## INSTRUCTIONS TO FOLLOW
Below are the records; give again exactly the lines from the one containing "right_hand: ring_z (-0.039" through the one containing "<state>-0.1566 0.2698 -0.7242", leaving out pictures.

## Records from a dataset
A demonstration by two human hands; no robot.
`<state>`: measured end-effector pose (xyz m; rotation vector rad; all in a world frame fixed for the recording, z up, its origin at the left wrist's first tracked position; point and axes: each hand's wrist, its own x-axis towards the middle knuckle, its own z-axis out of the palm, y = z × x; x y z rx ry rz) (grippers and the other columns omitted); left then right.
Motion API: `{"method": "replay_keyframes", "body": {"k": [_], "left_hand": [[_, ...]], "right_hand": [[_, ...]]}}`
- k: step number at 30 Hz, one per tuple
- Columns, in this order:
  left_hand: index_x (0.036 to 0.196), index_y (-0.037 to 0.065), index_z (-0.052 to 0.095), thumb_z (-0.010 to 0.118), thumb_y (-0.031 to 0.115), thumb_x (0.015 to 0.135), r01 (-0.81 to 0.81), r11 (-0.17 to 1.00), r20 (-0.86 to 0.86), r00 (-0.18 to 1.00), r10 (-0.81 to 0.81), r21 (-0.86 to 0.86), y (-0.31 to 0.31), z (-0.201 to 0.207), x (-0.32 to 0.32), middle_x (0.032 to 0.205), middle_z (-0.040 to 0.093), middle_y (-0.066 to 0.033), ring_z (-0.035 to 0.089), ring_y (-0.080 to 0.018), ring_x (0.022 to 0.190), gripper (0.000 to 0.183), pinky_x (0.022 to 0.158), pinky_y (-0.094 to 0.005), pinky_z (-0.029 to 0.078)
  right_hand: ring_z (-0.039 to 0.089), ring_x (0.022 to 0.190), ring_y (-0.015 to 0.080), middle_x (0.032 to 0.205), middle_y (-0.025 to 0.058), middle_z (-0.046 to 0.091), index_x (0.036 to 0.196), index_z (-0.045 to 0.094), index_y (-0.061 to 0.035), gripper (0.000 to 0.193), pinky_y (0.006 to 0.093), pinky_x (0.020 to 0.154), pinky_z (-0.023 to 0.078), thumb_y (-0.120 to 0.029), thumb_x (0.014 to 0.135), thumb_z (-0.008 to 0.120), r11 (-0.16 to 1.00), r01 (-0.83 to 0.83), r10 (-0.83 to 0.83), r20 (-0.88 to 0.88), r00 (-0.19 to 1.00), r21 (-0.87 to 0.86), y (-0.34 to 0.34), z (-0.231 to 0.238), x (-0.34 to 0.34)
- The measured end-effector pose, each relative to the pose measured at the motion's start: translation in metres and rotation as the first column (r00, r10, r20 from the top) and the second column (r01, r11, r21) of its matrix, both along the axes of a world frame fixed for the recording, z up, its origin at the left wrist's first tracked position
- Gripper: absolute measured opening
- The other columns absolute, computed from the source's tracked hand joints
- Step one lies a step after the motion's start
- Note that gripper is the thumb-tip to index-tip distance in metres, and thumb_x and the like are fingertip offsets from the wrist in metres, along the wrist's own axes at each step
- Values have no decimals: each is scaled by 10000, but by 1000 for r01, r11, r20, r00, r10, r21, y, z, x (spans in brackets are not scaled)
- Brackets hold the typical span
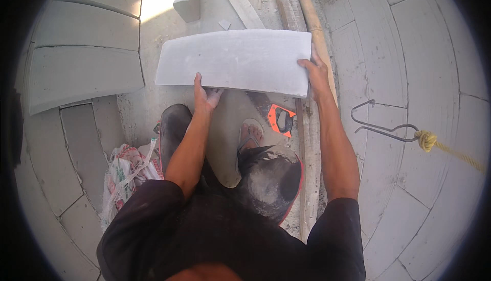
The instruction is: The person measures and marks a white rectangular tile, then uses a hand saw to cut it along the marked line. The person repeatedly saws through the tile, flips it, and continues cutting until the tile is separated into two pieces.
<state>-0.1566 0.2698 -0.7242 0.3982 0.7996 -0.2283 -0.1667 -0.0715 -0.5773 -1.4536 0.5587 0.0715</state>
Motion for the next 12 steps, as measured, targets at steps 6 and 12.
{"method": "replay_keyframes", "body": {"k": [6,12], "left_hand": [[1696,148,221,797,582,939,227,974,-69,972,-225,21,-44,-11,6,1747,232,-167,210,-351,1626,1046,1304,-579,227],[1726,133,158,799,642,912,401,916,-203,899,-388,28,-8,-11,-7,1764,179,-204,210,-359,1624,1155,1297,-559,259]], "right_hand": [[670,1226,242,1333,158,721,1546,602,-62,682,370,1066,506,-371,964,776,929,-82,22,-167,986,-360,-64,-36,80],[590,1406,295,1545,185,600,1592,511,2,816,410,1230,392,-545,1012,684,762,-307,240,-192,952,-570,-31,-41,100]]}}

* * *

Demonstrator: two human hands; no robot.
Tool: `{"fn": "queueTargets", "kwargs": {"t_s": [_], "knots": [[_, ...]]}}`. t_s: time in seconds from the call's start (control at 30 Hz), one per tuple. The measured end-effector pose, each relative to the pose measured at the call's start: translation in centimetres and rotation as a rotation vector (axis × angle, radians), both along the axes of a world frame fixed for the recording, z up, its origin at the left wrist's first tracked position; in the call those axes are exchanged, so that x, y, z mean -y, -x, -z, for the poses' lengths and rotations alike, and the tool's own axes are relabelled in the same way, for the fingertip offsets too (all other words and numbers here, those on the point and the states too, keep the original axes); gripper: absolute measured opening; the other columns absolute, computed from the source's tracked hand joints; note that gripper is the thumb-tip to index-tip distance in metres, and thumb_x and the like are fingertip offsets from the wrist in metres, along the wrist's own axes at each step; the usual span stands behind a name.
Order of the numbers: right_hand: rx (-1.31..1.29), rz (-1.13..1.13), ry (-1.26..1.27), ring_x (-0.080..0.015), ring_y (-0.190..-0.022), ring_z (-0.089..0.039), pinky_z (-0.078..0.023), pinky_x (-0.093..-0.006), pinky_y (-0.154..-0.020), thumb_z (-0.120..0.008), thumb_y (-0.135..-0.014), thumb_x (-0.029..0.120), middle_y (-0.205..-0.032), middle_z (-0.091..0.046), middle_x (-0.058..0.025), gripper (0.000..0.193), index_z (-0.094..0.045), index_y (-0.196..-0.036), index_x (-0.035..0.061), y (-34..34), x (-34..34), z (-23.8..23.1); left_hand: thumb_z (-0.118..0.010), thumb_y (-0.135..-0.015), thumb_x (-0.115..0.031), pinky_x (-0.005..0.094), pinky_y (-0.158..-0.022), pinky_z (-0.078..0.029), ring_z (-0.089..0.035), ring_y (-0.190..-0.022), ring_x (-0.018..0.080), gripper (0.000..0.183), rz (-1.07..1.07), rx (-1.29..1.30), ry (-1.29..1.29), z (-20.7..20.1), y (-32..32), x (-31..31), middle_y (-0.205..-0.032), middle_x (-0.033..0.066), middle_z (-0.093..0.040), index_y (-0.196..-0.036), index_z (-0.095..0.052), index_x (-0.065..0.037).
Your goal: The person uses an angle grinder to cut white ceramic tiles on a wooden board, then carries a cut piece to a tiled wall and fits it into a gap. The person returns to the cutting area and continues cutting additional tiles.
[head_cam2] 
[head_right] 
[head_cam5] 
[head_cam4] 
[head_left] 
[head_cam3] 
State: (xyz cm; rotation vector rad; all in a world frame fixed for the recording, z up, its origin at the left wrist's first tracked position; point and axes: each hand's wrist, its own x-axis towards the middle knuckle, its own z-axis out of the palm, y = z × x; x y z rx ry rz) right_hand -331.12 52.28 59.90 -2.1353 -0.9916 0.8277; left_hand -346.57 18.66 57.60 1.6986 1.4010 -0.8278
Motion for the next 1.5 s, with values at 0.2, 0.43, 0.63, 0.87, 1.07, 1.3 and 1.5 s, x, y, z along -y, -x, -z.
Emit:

## ANSWER BELOW
  right_hand: ring_z (-0.039 to 0.089), ring_x (0.022 to 0.190), ring_y (-0.015 to 0.080), middle_x (0.032 to 0.205), middle_y (-0.025 to 0.058), middle_z (-0.046 to 0.091), index_x (0.036 to 0.196), index_z (-0.045 to 0.094), index_y (-0.061 to 0.035), gripper (0.000 to 0.193), pinky_y (0.006 to 0.093), pinky_x (0.020 to 0.154), pinky_z (-0.023 to 0.078), thumb_y (-0.120 to 0.029), thumb_x (0.014 to 0.135), thumb_z (-0.008 to 0.120), r11 (-0.16 to 1.00), r01 (-0.83 to 0.83), r10 (-0.83 to 0.83), r20 (-0.88 to 0.88), r00 (-0.19 to 1.00), r21 (-0.87 to 0.86), y (-0.34 to 0.34), z (-0.231 to 0.238), x (-0.34 to 0.34)
- The measured end-effector pose, each relative to the pose measured at the motion's start: translation in metres and rotation as the first column (r00, r10, r20 from the top) and the second column (r01, r11, r21) of its matrix, both along the axes of a world frame fixed for the recording, z up, its origin at the left wrist's first tracked position
- Gripper: absolute measured opening
- The other columns absolute, computed from the source's tracked hand joints
- Step one lies a step after the motion's start
- Note that gripper is the thumb-tip to index-tip distance in metres, and thumb_x and the like are fingertip offsets from the wrist in metres, along the wrist's own axes at each step
- Values have no decimals: each is scaled by 10000, but by 1000 for r01, r11, r20, r00, r10, r21, y, z, x (spans in brackets are not scaled)
- Brackets hold the typical span
The instruction is: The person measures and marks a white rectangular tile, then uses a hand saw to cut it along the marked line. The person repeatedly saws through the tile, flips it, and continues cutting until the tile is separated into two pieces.
<state>-0.1566 0.2698 -0.7242 0.3982 0.7996 -0.2283 -0.1667 -0.0715 -0.5773 -1.4536 0.5587 0.0715</state>

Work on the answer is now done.